Go line by line through the data and copy those with the word "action".
──────
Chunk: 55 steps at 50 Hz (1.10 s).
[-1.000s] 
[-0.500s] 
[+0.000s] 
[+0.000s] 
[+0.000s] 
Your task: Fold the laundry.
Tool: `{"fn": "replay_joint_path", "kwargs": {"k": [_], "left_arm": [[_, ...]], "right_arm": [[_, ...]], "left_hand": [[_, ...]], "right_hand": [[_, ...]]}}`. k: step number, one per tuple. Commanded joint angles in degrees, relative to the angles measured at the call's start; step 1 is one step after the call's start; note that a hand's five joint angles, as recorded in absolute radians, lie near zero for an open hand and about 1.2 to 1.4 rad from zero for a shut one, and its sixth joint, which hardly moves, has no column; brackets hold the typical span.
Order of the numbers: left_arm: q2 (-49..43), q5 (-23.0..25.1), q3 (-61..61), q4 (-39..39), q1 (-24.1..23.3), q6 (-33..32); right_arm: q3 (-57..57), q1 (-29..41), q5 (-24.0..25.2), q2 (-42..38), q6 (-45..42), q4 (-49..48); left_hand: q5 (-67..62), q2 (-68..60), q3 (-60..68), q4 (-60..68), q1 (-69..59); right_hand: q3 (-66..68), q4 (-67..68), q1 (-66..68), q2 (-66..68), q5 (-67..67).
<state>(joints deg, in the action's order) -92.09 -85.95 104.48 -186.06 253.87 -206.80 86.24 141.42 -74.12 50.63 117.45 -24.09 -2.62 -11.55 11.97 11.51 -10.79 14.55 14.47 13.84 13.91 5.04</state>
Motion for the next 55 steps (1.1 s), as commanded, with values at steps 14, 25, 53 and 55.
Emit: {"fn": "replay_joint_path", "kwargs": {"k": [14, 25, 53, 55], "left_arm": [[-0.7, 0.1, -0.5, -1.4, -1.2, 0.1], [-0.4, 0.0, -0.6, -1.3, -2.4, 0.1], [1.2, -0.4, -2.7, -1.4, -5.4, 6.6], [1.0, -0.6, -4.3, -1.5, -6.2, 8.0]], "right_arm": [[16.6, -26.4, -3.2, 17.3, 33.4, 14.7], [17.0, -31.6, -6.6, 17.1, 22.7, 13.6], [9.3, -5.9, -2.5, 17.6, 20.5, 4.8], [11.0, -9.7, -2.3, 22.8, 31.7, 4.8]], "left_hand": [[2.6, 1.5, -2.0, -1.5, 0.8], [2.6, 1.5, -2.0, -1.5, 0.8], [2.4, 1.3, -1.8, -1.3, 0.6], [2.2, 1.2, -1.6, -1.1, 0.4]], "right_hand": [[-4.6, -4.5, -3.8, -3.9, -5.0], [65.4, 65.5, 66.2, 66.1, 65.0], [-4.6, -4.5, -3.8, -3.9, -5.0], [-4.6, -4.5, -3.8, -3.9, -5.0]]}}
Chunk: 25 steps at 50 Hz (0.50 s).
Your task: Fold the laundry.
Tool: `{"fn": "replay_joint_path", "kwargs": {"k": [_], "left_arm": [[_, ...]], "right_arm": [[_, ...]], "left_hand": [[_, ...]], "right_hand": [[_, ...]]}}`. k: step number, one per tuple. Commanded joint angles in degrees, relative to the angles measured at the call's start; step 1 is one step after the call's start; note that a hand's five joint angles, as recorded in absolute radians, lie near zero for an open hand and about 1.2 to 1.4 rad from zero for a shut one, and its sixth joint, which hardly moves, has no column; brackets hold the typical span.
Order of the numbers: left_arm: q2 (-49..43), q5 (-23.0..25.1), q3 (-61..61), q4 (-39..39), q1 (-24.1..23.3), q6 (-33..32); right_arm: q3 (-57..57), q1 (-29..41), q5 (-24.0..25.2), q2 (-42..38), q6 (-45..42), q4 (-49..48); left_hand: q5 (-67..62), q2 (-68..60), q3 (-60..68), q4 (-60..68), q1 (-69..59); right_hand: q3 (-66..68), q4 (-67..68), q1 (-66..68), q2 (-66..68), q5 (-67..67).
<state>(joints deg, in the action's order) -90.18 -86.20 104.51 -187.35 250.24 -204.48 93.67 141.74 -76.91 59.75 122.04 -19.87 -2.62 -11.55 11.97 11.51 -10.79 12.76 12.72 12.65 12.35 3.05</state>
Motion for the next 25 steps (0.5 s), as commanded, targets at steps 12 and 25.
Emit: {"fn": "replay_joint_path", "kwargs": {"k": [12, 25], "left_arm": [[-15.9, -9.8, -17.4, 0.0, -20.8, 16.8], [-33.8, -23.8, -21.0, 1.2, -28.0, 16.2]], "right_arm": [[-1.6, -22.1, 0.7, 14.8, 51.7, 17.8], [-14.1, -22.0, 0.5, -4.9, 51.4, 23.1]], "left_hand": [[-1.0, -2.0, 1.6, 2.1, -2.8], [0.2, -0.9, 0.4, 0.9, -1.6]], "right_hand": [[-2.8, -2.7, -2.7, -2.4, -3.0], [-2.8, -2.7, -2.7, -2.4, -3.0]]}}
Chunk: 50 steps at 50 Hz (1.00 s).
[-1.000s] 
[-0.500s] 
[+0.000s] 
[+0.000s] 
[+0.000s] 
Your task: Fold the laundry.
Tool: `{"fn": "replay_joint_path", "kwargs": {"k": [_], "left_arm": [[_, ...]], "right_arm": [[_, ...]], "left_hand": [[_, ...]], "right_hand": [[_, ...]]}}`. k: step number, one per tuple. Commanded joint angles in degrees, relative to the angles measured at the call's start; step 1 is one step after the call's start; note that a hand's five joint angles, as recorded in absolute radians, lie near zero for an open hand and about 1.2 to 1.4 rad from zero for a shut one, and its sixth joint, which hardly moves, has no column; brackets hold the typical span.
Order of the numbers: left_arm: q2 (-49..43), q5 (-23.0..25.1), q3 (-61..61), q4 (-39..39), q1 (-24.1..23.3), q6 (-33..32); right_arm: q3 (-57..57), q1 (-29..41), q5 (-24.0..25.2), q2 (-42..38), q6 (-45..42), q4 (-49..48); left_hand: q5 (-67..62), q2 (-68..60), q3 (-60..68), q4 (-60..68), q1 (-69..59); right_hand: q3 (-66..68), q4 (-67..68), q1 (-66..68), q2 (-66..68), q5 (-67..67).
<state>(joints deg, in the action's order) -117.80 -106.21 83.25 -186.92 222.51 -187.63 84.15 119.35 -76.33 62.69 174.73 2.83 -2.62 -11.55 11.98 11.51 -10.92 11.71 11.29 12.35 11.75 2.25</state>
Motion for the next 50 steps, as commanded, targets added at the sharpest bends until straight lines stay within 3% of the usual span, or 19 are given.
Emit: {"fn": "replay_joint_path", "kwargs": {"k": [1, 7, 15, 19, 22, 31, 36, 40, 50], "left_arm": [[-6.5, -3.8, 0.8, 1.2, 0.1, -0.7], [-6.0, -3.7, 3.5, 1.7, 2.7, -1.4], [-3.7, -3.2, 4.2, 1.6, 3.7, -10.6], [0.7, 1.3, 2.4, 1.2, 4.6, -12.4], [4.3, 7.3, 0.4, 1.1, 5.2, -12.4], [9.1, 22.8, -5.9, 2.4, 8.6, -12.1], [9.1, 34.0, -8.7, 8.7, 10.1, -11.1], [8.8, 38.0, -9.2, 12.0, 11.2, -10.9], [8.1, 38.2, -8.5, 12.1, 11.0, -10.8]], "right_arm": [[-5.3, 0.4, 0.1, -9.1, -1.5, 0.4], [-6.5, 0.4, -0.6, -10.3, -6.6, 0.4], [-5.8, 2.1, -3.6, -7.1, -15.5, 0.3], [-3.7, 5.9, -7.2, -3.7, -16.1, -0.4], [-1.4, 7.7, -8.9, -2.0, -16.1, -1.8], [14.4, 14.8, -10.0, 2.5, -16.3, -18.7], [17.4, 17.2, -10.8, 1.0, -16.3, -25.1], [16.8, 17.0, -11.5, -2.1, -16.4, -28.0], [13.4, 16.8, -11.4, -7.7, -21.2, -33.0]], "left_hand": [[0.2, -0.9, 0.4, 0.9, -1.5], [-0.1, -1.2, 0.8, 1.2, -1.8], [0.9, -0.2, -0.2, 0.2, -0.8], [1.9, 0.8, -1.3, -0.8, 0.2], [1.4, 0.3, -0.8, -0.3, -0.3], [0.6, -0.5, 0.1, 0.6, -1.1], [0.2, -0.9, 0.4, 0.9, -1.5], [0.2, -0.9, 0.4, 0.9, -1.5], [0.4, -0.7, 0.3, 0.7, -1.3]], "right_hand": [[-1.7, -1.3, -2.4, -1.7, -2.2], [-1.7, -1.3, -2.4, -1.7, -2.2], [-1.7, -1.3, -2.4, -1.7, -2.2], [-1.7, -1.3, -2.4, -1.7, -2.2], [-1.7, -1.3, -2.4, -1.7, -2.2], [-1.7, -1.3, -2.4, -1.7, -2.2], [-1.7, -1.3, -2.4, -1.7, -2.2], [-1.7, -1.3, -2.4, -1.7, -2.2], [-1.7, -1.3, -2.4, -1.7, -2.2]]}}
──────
▸ **Answer to the problem**
<state>(joints deg, in the action's order) -92.09 -85.95 104.48 -186.06 253.87 -206.80 86.24 141.42 -74.12 50.63 117.45 -24.09 -2.62 -11.55 11.97 11.51 -10.79 14.55 14.47 13.84 13.91 5.04</state>
<state>(joints deg, in the action's order) -90.18 -86.20 104.51 -187.35 250.24 -204.48 93.67 141.74 -76.91 59.75 122.04 -19.87 -2.62 -11.55 11.97 11.51 -10.79 12.76 12.72 12.65 12.35 3.05</state>
<state>(joints deg, in the action's order) -117.80 -106.21 83.25 -186.92 222.51 -187.63 84.15 119.35 -76.33 62.69 174.73 2.83 -2.62 -11.55 11.98 11.51 -10.92 11.71 11.29 12.35 11.75 2.25</state>

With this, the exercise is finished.